Cost. The headline saving is real and is what funds the project: retiring the MPLS WAN removes the ₹14 crore-a-year private-circuit spend and replaces it with commodity broadband (a fraction of the cost) plus per-user Zscaler subscriptions. But model the full picture honestly — the comparison below is the one the CFO actually signs.
| Cost line | Legacy MPLS + VPN model | Zscaler SASE model |
|---|---|---|
| Branch transport | Premium MPLS circuits per store (capacity-priced) | Commodity broadband + LTE failover (a fraction of MPLS) |
| Internet egress | Backhauled to 2 DC gateways (extra circuit + appliance cost) | Direct breakout at the PoP (no backhaul) |
| Remote access | VPN concentrators, licences, HA pair refresh | Included in ZPA subscription (no concentrator fleet) |
| Security stack | DC firewalls, web proxies, sandbox appliances to refresh | Inspection delivered as cloud service (no appliance refresh) |
| Subscription | — | Per-user ZIA + ZPA (predictable, scales with headcount) |
| Operations | Per-site appliance patching; 90-day circuit lead times | Fleet automation (Ansible); days to onboard a store |
The honest caveats: per-user SASE subscriptions are an operating cost that grows with headcount, so a sudden hiring surge raises the bill in a way MPLS did not; and full TLS inspection has a real (small) latency and compute cost that you are paying at the PoP. For this retailer the maths is decisively positive — the eliminated circuit and appliance-refresh spend dwarfs the subscription — but a business with very few sites and very heavy private-circuit needs (a trading firm wanting deterministic low-latency exchange links) might keep MPLS for that one workload and use SASE for everything else.

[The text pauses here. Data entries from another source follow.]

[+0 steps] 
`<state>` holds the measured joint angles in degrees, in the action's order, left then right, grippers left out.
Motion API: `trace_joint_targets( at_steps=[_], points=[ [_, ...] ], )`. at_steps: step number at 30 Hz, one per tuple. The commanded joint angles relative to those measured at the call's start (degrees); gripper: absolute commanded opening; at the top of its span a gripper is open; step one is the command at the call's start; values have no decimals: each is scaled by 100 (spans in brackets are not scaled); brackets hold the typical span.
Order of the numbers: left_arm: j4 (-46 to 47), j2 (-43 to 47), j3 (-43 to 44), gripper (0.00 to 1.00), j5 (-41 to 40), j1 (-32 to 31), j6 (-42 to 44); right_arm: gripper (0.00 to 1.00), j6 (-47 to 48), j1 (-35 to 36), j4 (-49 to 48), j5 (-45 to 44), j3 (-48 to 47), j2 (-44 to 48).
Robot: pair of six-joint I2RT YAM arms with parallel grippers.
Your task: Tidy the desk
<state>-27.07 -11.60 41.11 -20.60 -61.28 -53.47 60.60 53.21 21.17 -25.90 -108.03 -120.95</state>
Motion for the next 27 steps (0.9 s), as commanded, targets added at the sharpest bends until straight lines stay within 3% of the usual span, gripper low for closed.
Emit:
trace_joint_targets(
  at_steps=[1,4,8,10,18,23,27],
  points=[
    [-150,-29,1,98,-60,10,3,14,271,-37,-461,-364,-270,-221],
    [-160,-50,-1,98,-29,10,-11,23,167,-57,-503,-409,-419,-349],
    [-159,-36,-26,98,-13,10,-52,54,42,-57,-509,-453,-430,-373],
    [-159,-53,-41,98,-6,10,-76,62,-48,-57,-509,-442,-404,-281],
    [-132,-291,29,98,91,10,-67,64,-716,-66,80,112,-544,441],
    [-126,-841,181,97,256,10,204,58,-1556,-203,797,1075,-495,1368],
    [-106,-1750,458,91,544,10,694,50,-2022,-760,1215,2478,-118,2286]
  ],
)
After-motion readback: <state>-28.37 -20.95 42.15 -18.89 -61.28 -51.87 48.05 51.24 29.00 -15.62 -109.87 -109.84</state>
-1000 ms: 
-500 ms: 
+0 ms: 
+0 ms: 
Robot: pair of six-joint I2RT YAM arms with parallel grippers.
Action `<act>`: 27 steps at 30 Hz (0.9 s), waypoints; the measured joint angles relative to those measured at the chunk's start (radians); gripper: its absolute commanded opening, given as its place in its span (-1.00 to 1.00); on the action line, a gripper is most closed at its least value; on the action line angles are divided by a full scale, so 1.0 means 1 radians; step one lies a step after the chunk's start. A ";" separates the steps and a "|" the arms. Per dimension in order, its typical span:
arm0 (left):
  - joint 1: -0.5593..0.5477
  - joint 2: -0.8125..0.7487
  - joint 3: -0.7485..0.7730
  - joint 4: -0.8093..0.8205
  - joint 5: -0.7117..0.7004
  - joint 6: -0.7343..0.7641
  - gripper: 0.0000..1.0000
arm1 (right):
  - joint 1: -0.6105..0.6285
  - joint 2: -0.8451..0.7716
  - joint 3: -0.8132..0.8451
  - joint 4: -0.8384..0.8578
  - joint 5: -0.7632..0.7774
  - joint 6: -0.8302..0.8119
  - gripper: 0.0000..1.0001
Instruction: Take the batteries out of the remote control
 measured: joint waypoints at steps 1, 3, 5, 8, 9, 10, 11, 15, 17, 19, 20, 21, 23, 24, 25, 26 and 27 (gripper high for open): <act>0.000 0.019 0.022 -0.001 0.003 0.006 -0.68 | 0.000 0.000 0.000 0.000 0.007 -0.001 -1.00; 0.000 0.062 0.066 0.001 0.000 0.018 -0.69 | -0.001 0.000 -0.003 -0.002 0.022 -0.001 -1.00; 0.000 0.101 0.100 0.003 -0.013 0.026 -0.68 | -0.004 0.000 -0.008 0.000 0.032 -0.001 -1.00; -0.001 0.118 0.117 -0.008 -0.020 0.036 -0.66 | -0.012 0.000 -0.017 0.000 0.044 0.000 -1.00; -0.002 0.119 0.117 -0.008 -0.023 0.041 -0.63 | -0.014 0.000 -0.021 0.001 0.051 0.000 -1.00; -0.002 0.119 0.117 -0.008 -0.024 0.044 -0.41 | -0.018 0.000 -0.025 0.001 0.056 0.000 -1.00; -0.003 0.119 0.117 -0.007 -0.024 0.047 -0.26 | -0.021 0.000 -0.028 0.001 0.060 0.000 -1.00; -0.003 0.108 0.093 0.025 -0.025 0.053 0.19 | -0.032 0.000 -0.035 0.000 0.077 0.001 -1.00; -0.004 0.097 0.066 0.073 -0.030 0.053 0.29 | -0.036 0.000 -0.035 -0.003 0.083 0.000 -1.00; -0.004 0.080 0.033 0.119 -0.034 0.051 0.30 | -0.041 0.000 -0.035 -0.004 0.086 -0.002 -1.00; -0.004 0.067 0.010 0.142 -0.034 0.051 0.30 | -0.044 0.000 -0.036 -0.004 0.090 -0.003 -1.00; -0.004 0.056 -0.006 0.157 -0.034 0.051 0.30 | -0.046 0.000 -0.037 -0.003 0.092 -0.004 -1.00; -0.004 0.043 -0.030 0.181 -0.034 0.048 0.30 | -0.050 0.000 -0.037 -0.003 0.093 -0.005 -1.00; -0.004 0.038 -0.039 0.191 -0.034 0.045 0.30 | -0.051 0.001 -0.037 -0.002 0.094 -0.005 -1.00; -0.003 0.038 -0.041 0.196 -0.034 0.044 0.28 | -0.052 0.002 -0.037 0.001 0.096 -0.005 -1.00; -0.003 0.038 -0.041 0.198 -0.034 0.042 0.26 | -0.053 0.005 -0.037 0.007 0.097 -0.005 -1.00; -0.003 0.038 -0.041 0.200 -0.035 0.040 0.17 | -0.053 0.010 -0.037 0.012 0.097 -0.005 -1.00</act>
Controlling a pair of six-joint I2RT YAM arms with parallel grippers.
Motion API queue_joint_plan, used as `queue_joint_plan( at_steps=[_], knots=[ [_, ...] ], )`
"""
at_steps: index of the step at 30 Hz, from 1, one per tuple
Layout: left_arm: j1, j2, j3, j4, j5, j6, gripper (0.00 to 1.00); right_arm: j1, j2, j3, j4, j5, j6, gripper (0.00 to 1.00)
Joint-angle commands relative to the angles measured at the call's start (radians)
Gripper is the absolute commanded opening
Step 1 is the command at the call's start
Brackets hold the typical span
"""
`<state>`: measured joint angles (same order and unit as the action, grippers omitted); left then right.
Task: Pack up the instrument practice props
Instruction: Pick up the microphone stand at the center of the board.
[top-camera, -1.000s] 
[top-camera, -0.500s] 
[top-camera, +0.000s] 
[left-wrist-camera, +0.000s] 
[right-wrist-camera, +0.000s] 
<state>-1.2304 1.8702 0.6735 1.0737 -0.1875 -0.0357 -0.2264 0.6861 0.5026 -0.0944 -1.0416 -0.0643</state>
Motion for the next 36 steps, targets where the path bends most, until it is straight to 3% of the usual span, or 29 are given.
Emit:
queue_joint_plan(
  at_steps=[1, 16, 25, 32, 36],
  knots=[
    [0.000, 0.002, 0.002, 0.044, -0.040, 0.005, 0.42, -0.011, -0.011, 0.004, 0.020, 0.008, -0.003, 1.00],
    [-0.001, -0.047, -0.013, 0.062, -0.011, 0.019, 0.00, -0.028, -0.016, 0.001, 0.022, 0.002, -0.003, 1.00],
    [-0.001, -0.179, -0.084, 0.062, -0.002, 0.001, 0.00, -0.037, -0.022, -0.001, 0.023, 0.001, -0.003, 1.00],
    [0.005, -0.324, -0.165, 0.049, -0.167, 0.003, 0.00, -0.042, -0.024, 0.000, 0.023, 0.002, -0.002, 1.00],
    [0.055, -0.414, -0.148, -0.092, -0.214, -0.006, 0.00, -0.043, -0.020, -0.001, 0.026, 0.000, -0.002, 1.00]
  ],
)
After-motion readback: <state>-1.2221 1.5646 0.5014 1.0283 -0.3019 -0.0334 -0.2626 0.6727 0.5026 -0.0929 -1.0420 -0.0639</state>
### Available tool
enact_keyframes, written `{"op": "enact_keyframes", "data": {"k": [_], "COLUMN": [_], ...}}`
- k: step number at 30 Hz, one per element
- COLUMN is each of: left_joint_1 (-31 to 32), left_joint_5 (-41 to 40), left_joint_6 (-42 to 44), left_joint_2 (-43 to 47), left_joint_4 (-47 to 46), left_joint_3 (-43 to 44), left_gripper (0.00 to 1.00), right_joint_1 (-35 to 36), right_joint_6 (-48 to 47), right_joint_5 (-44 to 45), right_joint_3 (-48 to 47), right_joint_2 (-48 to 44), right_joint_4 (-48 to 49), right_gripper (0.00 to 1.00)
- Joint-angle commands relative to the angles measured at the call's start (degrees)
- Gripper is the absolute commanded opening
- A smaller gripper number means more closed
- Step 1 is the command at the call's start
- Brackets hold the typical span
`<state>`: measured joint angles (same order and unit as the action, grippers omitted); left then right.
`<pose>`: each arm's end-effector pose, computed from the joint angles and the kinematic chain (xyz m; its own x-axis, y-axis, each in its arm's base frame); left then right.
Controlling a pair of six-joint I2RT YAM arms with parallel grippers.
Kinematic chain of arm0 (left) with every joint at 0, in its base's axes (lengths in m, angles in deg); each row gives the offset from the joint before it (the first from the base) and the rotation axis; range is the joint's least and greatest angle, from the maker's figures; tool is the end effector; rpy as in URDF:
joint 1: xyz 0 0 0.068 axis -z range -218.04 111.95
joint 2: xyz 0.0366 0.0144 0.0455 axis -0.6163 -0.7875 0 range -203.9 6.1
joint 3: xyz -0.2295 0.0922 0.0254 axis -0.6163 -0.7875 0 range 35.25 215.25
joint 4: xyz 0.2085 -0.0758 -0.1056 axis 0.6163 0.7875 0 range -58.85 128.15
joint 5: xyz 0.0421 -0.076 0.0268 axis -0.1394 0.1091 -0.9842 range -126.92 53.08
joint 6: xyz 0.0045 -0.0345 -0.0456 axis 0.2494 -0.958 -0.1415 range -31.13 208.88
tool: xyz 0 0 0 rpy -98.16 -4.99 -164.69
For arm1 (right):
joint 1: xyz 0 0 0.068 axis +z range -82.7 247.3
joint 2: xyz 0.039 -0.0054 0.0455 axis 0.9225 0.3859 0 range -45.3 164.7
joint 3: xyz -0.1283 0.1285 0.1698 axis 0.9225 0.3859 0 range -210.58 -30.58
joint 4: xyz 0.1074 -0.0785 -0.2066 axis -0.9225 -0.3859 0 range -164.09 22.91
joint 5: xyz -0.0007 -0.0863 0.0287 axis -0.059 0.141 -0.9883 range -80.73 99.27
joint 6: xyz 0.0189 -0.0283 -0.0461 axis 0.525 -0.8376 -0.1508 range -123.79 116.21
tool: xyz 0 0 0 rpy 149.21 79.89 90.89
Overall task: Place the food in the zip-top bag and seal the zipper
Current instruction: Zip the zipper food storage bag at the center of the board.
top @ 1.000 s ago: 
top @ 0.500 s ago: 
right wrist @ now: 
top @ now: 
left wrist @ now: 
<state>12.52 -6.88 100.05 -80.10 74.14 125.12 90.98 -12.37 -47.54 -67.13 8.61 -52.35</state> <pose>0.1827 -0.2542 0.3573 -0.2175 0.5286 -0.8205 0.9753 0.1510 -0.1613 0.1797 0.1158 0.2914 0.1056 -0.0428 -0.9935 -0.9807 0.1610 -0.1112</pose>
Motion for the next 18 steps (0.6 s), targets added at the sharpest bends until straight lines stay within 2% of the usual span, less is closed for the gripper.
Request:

The explicit tradeoffs. SASE buys you Zero-Trust security, dramatically lower WAN cost, lower latency to cloud and SaaS, and the agility to open a store in days — and it costs you a hard dependency on the internet and on two cloud control planes (Zscaler and Okta) that you do not own. You trade circuit determinism for cloud resilience, and capital appliances for operating subscriptions. For a 600-store grocer whose every transaction already rides the public internet, who is bleeding money on backhaul, and who has a pen-test report saying the flat VPN is a liability, that trade is not close. The data-centre is no longer the centre of the network — the user is, and the security follows them wherever they go.
Enablement and rollout
A fabric this different fails on people, not packets, if the rollout is silent. Store staff who do not understand why their tablet now routes differently will flood the helpdesk; security analysts who do not know how to read a ZPA policy will mis-grant access. Enablement is wired into the cutover itself: a short Moodle course is published per rollout wave — one track for store-and-helpdesk staff explaining the new access model and how to report a problem, one for the network and SOC teams on writing policy-as-code and reading Zscaler logs — and the ServiceNow change to close a store’s cutover ticket is gated on that store’s staff completing the course. Training is not an afterthought tacked on at the end; it is a dependency in the project plan, because the day MPLS goes away is the day the network’s correctness becomes everyone’s job.